◆ **What to work on**: Lift out all lines below that contain "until".

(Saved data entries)
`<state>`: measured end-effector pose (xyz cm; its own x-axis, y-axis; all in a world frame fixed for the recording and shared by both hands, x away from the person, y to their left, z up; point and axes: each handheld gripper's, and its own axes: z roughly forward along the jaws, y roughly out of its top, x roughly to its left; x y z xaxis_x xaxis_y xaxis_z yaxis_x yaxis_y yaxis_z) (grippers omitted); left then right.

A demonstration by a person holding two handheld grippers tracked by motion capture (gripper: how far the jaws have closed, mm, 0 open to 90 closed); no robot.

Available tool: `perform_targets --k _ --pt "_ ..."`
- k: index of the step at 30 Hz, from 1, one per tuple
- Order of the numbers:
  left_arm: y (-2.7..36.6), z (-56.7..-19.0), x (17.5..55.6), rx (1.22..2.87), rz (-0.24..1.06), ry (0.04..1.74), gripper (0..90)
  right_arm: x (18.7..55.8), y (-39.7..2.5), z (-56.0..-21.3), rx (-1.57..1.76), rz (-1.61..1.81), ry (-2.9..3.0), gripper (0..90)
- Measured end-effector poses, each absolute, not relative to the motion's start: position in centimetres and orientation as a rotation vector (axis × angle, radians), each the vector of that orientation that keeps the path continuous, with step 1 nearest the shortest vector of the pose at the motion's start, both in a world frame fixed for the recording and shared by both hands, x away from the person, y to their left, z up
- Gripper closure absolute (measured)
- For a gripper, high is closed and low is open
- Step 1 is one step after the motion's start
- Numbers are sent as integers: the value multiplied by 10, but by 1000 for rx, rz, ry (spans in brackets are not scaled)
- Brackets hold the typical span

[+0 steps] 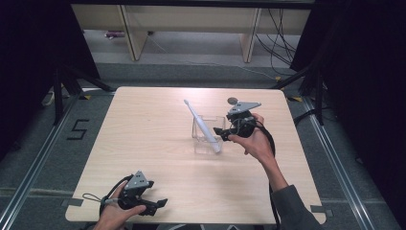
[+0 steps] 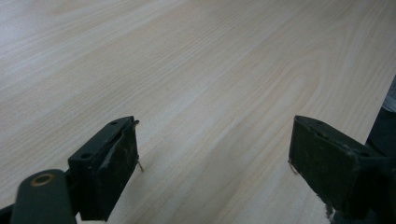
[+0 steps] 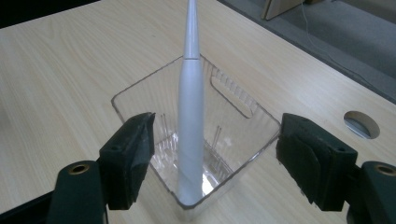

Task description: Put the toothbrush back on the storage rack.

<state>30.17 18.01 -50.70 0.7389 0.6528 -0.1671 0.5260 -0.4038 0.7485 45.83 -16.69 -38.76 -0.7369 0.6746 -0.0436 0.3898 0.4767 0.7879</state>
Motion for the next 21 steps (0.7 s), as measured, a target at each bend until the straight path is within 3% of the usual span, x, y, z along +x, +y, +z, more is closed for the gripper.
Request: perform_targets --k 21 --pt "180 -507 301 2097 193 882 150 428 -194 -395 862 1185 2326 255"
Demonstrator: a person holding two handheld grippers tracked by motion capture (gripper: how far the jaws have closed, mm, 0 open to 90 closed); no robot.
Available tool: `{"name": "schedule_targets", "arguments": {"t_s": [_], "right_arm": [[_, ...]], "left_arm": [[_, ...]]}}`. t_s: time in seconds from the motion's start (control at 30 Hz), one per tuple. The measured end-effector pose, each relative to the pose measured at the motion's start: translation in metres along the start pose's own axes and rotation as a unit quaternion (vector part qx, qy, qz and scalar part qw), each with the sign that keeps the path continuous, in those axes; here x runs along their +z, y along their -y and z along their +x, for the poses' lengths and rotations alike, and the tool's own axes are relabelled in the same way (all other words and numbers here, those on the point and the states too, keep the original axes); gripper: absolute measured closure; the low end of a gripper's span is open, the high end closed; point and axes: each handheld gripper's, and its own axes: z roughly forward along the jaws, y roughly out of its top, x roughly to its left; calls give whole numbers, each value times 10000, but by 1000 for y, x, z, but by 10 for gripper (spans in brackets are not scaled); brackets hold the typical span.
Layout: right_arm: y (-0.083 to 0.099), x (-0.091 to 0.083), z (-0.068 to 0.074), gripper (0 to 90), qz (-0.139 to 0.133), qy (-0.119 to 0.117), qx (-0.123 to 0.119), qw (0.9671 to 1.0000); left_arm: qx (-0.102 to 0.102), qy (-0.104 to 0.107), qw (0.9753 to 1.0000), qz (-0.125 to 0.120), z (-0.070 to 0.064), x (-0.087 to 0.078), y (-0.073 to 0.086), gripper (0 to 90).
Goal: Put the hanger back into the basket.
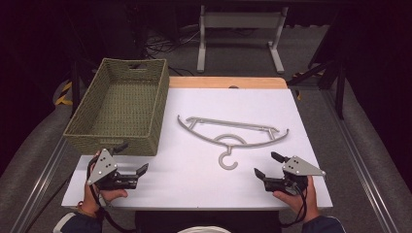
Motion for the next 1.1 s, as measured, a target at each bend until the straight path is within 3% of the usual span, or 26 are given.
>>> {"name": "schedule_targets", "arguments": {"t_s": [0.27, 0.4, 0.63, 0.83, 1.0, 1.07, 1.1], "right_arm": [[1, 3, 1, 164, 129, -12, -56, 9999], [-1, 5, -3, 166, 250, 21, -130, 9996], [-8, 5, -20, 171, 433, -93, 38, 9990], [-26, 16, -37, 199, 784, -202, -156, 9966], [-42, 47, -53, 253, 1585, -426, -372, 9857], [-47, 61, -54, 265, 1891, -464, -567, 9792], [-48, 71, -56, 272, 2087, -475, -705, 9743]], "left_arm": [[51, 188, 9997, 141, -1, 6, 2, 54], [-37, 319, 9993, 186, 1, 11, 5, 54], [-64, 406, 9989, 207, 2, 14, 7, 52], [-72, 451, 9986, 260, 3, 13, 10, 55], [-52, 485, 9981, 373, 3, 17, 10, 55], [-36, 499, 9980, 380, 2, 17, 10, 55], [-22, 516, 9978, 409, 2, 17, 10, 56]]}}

◆ **The answer**:
Motion for the next 21 steps (0.7 s), as measured, a target at each bend until the straight path is within 3% of the usual span, x, y, z along +x, +y, +z, more is closed for the gripper.
Motion for the next 1.1 s, as measured, a target at each bend until the straight path is within 3% of the usual span, or 26 are given.

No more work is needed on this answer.